On Lord Bracton's left there is another portrait, the picture of a woman no longer young, her almost grey hair massed above her head, but her eyes clear and bright as when first they gazed on Bevill Bracton in Louvain, while over all her features there is a look of content. By her side stands a youth still in his teens, one so like this woman that none can doubt he is her son.
Facing the entrance hangs a larger picture than all-- that of a handsome man in scarlet and covered with orders and decorations; one whose tranquil features and soft lineaments bespeak calm self-reliance; confidence. On a medallion beneath this are the words: "John, first Duke of Marlborough and Marquess of Blandford, Prince of the Holy Roman Empire and Prince of Mindelheim in Suabia."
Around the house are copses and thickets, and outside them the woods, in all of which have played five or six generations of children, some of them Bractons, some of them named De Violaine. Also, in the dead and gone days that Time has powdered for ever with its dust, these children have grown up and intermarried in the old church near by, the living of which has been held perpetually for over a hundred and fifty years by De Violaines, all of whom are descended from a French refugee officer who settled here. It must be, therefore--since that refugee would never have taken any but one woman for his wife--that, at last, Radegonde de Valorme was enabled to forget the sufferings of him who died at the galleys for his religion's sake, to reconcile herself to seeing Sylvia wedded to the Englishman who came once into her life and troubled her thoughts; that she was contented to eventually make happy the gallant soldier who had loved her so long.
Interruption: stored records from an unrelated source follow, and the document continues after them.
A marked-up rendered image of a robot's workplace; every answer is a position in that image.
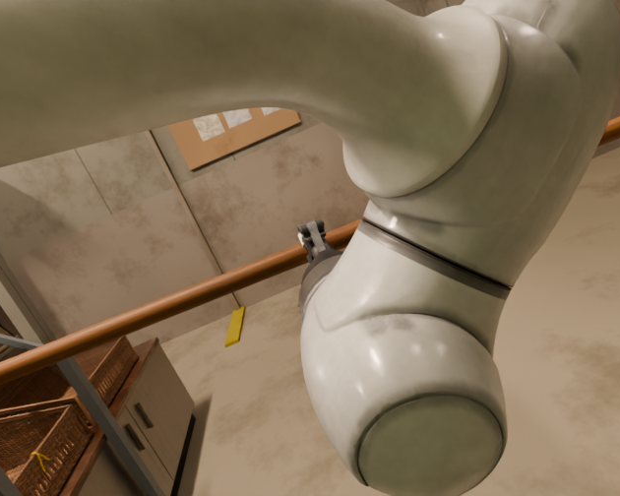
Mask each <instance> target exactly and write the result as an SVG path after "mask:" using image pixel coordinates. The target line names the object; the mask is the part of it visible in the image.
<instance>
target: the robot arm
mask: <svg viewBox="0 0 620 496"><path fill-rule="evenodd" d="M619 87H620V10H619V8H618V6H617V5H616V3H615V2H614V1H613V0H465V1H464V2H463V4H462V5H459V6H452V7H448V8H444V9H441V10H439V11H436V12H434V13H432V14H430V15H428V16H426V17H419V16H415V15H413V14H411V13H409V12H407V11H405V10H403V9H401V8H399V7H397V6H395V5H394V4H392V3H390V2H388V1H386V0H0V167H4V166H8V165H12V164H16V163H20V162H24V161H28V160H32V159H36V158H40V157H44V156H48V155H54V154H58V153H62V152H66V151H69V150H73V149H77V148H81V147H85V146H89V145H93V144H97V143H101V142H104V141H108V140H112V139H116V138H120V137H124V136H128V135H132V134H136V133H140V132H144V131H148V130H152V129H155V128H159V127H162V126H166V125H171V124H175V123H179V122H183V121H187V120H191V119H195V118H199V117H203V116H207V115H212V114H217V113H222V112H225V111H232V110H239V109H246V108H257V107H275V108H284V109H290V110H294V111H298V112H301V113H304V114H306V115H309V116H312V117H314V118H316V119H318V120H320V121H321V122H323V123H324V124H326V125H328V126H329V127H330V128H331V129H333V130H334V131H335V132H336V133H337V134H338V135H339V136H340V138H341V139H342V141H343V160H344V165H345V168H346V171H347V173H348V175H349V177H350V178H351V180H352V181H353V182H354V183H355V184H356V185H357V186H358V187H359V188H361V189H363V191H364V193H365V195H366V196H367V197H368V198H369V199H370V200H369V202H368V205H367V207H366V210H365V212H364V215H363V218H364V219H363V218H362V219H361V221H360V223H359V225H358V227H357V229H356V231H355V233H354V234H353V236H352V238H351V240H350V242H349V244H348V245H347V247H346V249H345V250H344V251H338V250H336V249H335V247H334V246H332V245H331V244H330V243H329V242H326V241H325V239H324V237H325V236H327V235H326V231H325V227H324V225H325V224H324V222H323V221H322V220H321V219H320V218H319V219H315V218H313V219H310V220H308V221H305V222H303V223H300V224H298V225H297V229H298V231H299V232H300V233H298V238H299V240H300V242H301V244H302V246H303V248H305V249H306V248H307V251H308V253H309V255H308V256H307V259H308V262H309V266H308V267H307V269H306V271H305V273H304V275H303V278H302V282H301V287H300V291H299V296H298V303H299V304H297V305H298V307H300V311H299V312H300V314H301V320H302V329H301V336H300V345H301V361H302V367H303V373H304V379H305V383H306V387H307V390H308V394H309V397H310V400H311V403H312V405H313V407H314V410H315V412H316V415H317V417H318V419H319V421H320V423H321V425H322V427H323V430H324V432H325V434H326V435H327V437H328V439H329V441H330V442H331V444H332V446H333V448H334V449H335V451H336V453H337V454H338V455H339V457H340V458H341V460H342V462H343V463H344V464H345V466H346V467H347V468H348V469H349V471H350V472H351V473H352V475H353V476H354V477H355V478H356V479H357V480H358V481H359V482H360V483H361V484H363V485H364V486H367V487H369V486H370V487H371V488H373V489H375V490H377V491H379V492H381V493H384V494H387V495H389V496H460V495H462V494H464V493H466V492H468V491H469V490H471V489H472V488H474V487H475V486H477V485H478V484H479V483H481V482H482V481H483V480H484V479H485V478H486V477H487V476H488V475H489V474H490V473H491V472H492V471H493V469H494V468H495V467H496V465H497V464H498V463H499V461H500V459H501V457H502V455H503V453H504V451H505V448H506V444H507V438H508V426H507V413H506V405H505V398H504V392H503V388H502V384H501V379H500V375H499V371H498V368H497V366H496V364H495V362H494V360H493V354H494V345H495V338H496V333H497V328H498V324H499V319H500V316H501V313H502V310H503V308H504V305H505V302H506V300H507V298H508V296H509V294H510V292H511V290H512V289H511V287H513V286H514V284H515V283H516V281H517V279H518V278H519V276H520V275H521V273H522V271H523V270H524V268H525V267H526V265H527V264H528V262H529V261H530V260H531V258H532V257H533V256H534V255H535V254H536V253H537V252H538V250H539V249H540V248H541V247H542V246H543V244H544V243H545V241H546V240H547V238H548V236H549V235H550V233H551V232H552V230H553V228H554V227H555V225H556V224H557V222H558V220H559V219H560V217H561V216H562V214H563V213H564V211H565V210H566V208H567V206H568V204H569V203H570V201H571V199H572V197H573V195H574V193H575V192H576V190H577V188H578V186H579V184H580V182H581V180H582V178H583V176H584V174H585V172H586V170H587V168H588V166H589V163H590V161H591V159H592V157H593V155H594V153H595V151H596V149H597V146H598V144H599V142H600V140H601V138H602V135H603V133H604V131H605V129H606V127H607V124H608V122H609V119H610V116H611V114H612V111H613V107H614V104H615V101H616V98H617V95H618V91H619Z"/></svg>
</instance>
There is one little copse to which those children of different generations have always loved to resort, and, after playing, to sit there and talk of its associations with old days--a little copse of nut-trees and red may, in which they find the earliest white violets and where, they say, the robins always build their nests and the nightingales love to sit and sing on summer nights. Yet, as they tell their little stories to each other and weave not only fancies of the past, but, it may be, of the future as well, their eyes rest upon a great stone slab that lies along the ground embedded in grass and overgrown with moss--moss that, however, many tiny hands have often scraped and brushed away so that they might once more read the two words cut into that stone by some old graver of bygone days--the words, "La Rose."
FOOTNOTES
[Footnote 1]: The pistole at this period was worth £3 6s. 6d.
[Footnote 2]: Brantôme, who lived shortly after Charles V.'s time, says all the other monarchs called him this because he never kept a treaty, and cheated everybody.
[Footnote 3]: Now the 1st (Royal) Dragoons.
[Footnote 4]: The Mousquetaires Noirs and Gris were thus described from the colour of their horses. They were the corps d'élite of France. The one had been established by Louis XIV., the other by Mazarin.